Public Art Installation Opens in Waterfront Park in Alexandria

New exhibit frames 300 years of African American history.

Following delays of several months due to COVID-19 restrictions, the city has formally opened its newest public art installation at the Alexandria waterfront.

Located in Waterfront Park at 1 Prince Street, the exhibit titled “Wrought, Knit, Labors, Legacies,” is a temporary installation by Olalekan Jeyifous and the second in the Site See: New Views in Old Town annual public art series. It will be on display through November 2020 and follows SOFTlab’s 2019 Mirror Mirror installation.

Wrought, Knit, Labors, Legacies frames Alexandria’s African American history through the lens of the city’s merchant and manufacturing industries of the 17th to 20th centuries. Once a prosperous port city that was home to one of the largest domestic slave-trading firms in the country, Alexandria was a major center for shipping and manufacturing with an economy inextricably tied to the labor of enslaved and free African Americans.

A ground mural echoes African American quilting and textile traditions using icons that represent some of Alexandria’s historic industries: fishing, flour, tobacco and railways. From this colorful surface, four large, ornate metal profiles face the water, wrapped in sculptural seating and illuminated in low light.

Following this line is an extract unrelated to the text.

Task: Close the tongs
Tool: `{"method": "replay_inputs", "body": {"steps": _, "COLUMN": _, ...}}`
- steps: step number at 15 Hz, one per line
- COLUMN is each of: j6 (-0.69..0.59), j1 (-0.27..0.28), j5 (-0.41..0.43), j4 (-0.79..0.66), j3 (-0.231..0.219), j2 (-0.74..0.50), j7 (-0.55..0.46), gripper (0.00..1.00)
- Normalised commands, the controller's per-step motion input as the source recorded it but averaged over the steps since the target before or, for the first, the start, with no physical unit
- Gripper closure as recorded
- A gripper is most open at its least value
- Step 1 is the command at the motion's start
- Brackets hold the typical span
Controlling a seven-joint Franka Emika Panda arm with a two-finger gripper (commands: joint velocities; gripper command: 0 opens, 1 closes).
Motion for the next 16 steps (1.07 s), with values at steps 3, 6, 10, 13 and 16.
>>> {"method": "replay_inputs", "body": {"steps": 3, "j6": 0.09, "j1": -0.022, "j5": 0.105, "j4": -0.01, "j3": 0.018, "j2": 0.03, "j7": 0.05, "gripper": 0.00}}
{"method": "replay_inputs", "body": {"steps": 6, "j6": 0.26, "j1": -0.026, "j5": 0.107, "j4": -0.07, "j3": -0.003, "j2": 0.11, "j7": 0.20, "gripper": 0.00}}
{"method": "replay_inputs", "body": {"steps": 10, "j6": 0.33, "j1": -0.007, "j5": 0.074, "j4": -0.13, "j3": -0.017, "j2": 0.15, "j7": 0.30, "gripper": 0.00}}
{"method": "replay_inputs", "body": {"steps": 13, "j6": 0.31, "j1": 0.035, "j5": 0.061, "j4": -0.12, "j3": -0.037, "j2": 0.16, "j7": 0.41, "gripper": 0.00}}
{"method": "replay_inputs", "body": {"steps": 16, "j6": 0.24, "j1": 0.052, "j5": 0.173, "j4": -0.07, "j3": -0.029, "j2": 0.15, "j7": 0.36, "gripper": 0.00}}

In the fall, a series of commissioned performances inspired by Wrought, Knit, Labors, Legacies will complement the art installation at Waterfront Park. The series will feature poets and spoken-word artists curated by Alexandria’s Poet Laureate KaNikki Jakarta, as well as movement-based performances by Tariq O’Meally. The performances will follow applicable physical distancing and health guidance.

Jeyifous was commissioned in 2019 to create this original site-specific work and was selected by a community task force with the Alexandria Commission for the Arts’ approval.

Based in Brooklyn, Jeyifous along with Amanda Williams, are co-creating the monument for Congresswoman Shirley Chisholm in Brooklyn. The Architectural League recently honored him as one of 2020’s Emerging Voices.

Jeyifous received a bachelor’s of architecture degree from Cornell University. His work has been exhibited at the Studio Museum in Harlem, the MoMA, the Vitra Design Museum and the Guggenheim in Bilbao, Spain. He received grants and fellowships from the New York Foundation of the Arts, the New York State Council on the Arts and the Brooklyn Arts Council.

In 2021, the Site See series will feature work by Mark Reigelman.

Wrought, Knit, Labors, Legacies was installed in mid-March, but due to COVID-19 health guidelines, it remained closed to the public until Alexandria entered Phase Three of the “Forward Virginia” blueprint.